The frontier for us is in taking the design principles that we’ve proven out for skin interface devices and deploying the same technology on the brain or the heart to allow similar types of functionality but in the context of internal organs. Electronically enhanced organ health is the way you can think about it. So devices that wrap the outside surface of the heart have the ability to monitor basic cardiac function, but also with the capability to deliver stimulus, therapeutic stimulus, as an advanced type of pacemaker, but one that’s distributed around the outside surface of the heart. The same types of possibilities are present in the context of brain disorders as well. So I think moving these devices from the skin to internal organs in the body is a huge area of opportunity.

View John’s interview: Analysis of Sweat in Performance and Health Management

What is next in your research into soft, skin-like electronics?
Exploring more deeply the value and information content embedded in sweat. Sweat has not been nearly as thoroughly explored as blood or interstitial fluid as a biofluid that contains biomarkers of relevance to health status.

There’s some work to be done there, but the area is opening up because now we have microfluidic devices that allow us to capture very small, but pristine quantities of sweat that can be used for very precise chemical analysis and correlation ultimately to blood.
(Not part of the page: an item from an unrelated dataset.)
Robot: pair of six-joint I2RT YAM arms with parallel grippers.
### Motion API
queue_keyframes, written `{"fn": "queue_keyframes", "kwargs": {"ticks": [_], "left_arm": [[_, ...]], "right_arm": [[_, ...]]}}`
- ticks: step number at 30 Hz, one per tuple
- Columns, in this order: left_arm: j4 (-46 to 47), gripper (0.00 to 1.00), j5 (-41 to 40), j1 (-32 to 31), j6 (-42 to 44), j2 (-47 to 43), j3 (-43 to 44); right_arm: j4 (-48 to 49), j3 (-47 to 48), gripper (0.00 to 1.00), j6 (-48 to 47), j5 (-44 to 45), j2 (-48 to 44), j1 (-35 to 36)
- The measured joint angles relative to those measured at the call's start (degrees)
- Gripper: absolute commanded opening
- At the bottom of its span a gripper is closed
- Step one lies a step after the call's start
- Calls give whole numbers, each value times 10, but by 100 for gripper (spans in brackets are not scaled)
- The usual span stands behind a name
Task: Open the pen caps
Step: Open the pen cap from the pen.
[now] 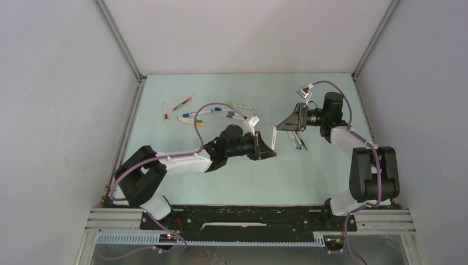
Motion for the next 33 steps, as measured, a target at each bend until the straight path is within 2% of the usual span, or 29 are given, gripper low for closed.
{"fn": "queue_keyframes", "kwargs": {"ticks": [2,4,8,11,16,18,20,25,28,33], "left_arm": [[-27,0,13,4,17,-11,0],[-47,0,25,8,31,-21,0],[-88,0,55,15,55,-42,0],[-116,0,79,19,68,-45,0],[-172,0,122,24,87,-45,0],[-195,0,139,24,95,-45,0],[-217,0,153,24,101,-44,2],[-251,0,184,24,109,-30,26],[-252,0,196,23,109,-25,35],[-251,0,211,19,108,-21,36]], "right_arm": [[-48,19,65,-52,-16,-9,-16],[-139,48,69,-140,-18,-28,-34],[-361,122,71,-374,24,-67,-49],[-491,155,71,-545,65,-95,-42],[-740,160,81,-934,91,-136,-36],[-830,160,81,-1088,100,-144,-24],[-890,160,81,-1201,119,-155,0],[-888,152,80,-1270,204,-194,127],[-857,138,76,-1268,276,-216,210],[-809,124,67,-1256,371,-210,286]]}}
It’s a technology-enabled opportunity in studies of human physiology and basic biological questions around how sweat relates to blood. And if you can establish those correlations, then I think sweat becomes a compelling way to make a biochemical assessment of health that avoids the need to do a blood draw.

Can you tell us why you come to Pittcon?
There is an amazing collection of people who are interested in topics very similar to those that represent core activities in my own research group. There is a huge synergy and resonance between my interests and the topics that are covered at Pittcon. It’s also comprehensive. It’s a very large meeting with all the key experts and so it’s kind of a one-stop shop for work in this area. I think it’s a fantastic event and I’ve been to this meeting many times in the past.
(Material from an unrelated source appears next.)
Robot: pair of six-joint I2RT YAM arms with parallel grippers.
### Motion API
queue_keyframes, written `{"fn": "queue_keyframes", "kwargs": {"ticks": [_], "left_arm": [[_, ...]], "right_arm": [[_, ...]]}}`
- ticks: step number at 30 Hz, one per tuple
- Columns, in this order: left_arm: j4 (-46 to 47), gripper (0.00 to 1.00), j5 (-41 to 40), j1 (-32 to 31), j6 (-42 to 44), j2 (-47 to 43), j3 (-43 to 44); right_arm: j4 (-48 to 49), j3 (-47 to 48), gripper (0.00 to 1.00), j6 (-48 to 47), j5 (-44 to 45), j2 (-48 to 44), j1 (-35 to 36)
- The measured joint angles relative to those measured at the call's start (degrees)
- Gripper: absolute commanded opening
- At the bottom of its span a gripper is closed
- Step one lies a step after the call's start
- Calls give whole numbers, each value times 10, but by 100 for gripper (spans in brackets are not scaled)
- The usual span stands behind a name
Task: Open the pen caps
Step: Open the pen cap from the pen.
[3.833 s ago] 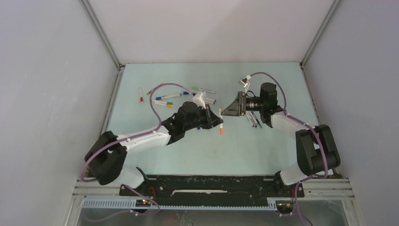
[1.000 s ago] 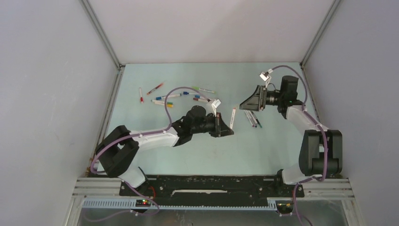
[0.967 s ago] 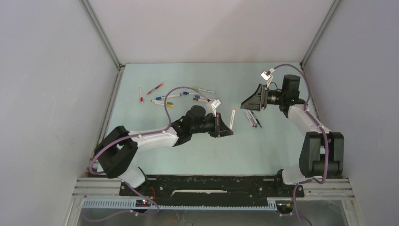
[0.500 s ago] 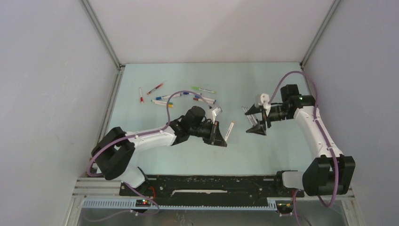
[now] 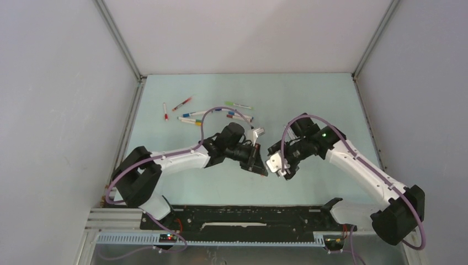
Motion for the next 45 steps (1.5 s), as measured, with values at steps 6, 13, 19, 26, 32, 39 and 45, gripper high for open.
{"fn": "queue_keyframes", "kwargs": {"ticks": [6,13,19,26,32,39,45], "left_arm": [[3,0,15,-8,0,4,1],[-2,0,27,-16,2,15,11],[-18,0,28,-15,17,15,13],[-48,0,22,-19,56,16,38],[-53,0,10,-19,93,15,57],[-193,0,30,-24,122,8,20],[-208,0,15,-24,125,-9,8]], "right_arm": [[36,-23,57,3,85,9,48],[64,-28,31,2,149,28,85],[66,-62,0,-21,163,23,85],[74,-78,0,-44,138,-10,50],[80,-87,0,-65,102,-31,-14],[81,-88,0,-79,159,-50,-110],[100,-88,0,-9,125,-50,-159]]}}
Image Credit:Rogers Research Group – NorthwesternUniversity

What do you expect to achieve at Pittcon?
I expect, as occurs many times, that I’ll be able to strike up some conversations and seed some areas for collaboration. Conferences for me are successful if I make new connections and meet new people and maybe open up new opportunities for research.

Why are events like Pittcon important for your research but also important for the analytical chemistry industry?
The exchange of ideas is incredibly important as a catalyzing aspect of how science works. It’s very important to share insights and ideas. A conference of this type provides an excellent platform for doing that, and so I think it helps everyone. It helps the whole community and helps society in a sense because it just accelerates progress in research.

About John Rogers – Northwestern University
John Rogers ohn A. Rogers is the Louis Simpson and Kimberly Querrey Professor of Materials Science and Engineering, Biomedical Engineering and Medicine at Northwestern University, where he is also Director of the newly endowed Center for Bio-Integrated Electronics. His research has been recognized by many awards, including a MacArthur Fellowship (2009), the Lemelson-MIT Prize (2011), and the Smithsonian Award for American Ingenuity in the Physical Sciences (2013) – and most recently the Benjamin Franklin Medal from the Franklin Institute (2019). He is a member of the National Academy of Engineering, the National Academy of Sciences, the National Academy of Medicine and the American Academy of Arts and Sciences.